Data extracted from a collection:
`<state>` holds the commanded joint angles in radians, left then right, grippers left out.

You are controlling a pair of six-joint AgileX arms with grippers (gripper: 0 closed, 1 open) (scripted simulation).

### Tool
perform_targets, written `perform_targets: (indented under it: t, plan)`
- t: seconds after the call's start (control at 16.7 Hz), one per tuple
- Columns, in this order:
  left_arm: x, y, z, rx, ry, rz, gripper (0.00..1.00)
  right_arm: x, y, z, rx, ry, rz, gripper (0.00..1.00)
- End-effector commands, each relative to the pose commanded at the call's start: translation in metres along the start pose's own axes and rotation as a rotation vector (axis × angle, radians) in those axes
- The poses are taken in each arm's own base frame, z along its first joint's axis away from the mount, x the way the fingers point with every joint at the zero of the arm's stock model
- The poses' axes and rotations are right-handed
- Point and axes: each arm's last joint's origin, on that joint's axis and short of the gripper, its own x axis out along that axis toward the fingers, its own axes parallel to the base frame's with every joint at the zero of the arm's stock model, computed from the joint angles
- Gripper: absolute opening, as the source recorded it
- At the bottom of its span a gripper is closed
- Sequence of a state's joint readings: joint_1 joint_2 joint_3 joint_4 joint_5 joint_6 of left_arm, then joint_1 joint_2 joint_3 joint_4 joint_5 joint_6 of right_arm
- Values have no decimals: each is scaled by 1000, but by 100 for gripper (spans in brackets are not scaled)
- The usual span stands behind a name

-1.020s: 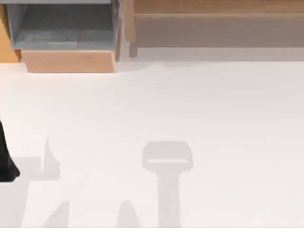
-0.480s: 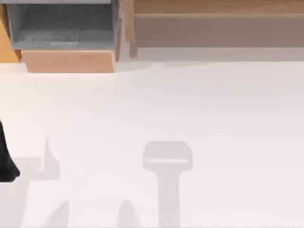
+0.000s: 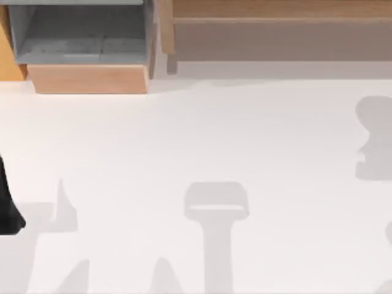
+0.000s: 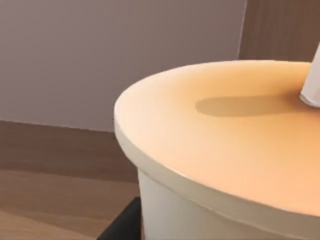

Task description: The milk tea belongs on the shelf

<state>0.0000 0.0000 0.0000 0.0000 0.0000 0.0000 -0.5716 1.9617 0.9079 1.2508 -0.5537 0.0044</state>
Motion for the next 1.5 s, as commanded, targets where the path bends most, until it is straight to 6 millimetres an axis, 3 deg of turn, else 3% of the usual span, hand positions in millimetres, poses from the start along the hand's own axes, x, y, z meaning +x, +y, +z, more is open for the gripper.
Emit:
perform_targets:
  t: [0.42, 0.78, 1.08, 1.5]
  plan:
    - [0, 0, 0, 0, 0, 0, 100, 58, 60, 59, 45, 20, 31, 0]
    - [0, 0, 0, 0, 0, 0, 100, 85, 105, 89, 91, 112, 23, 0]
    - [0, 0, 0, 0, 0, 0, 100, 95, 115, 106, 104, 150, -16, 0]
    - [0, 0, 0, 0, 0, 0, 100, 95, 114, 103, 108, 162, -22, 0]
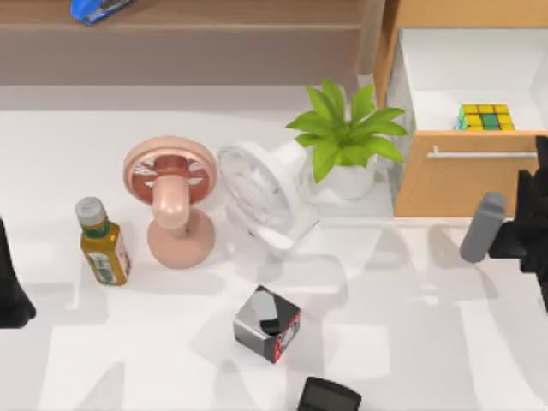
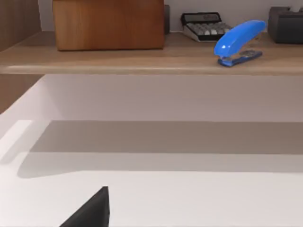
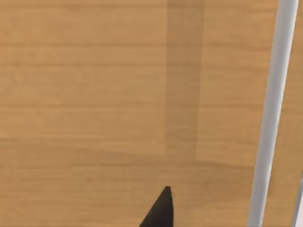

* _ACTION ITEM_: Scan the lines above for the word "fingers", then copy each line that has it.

* _TASK RESULT_:
- The poses are taken in each arm's own base frame, z along its first joint's axis away from the mount, x the way the fingers point with every joint at the zero of the arm's stock model
- Point and axes: each arm's last joint's origin, on that joint's axis and short of the gripper, its own x axis out along that axis toward the fingers, its own axes parallel to the base frame's with every joint at the zero of the arm's stock model, computed from the joint angles

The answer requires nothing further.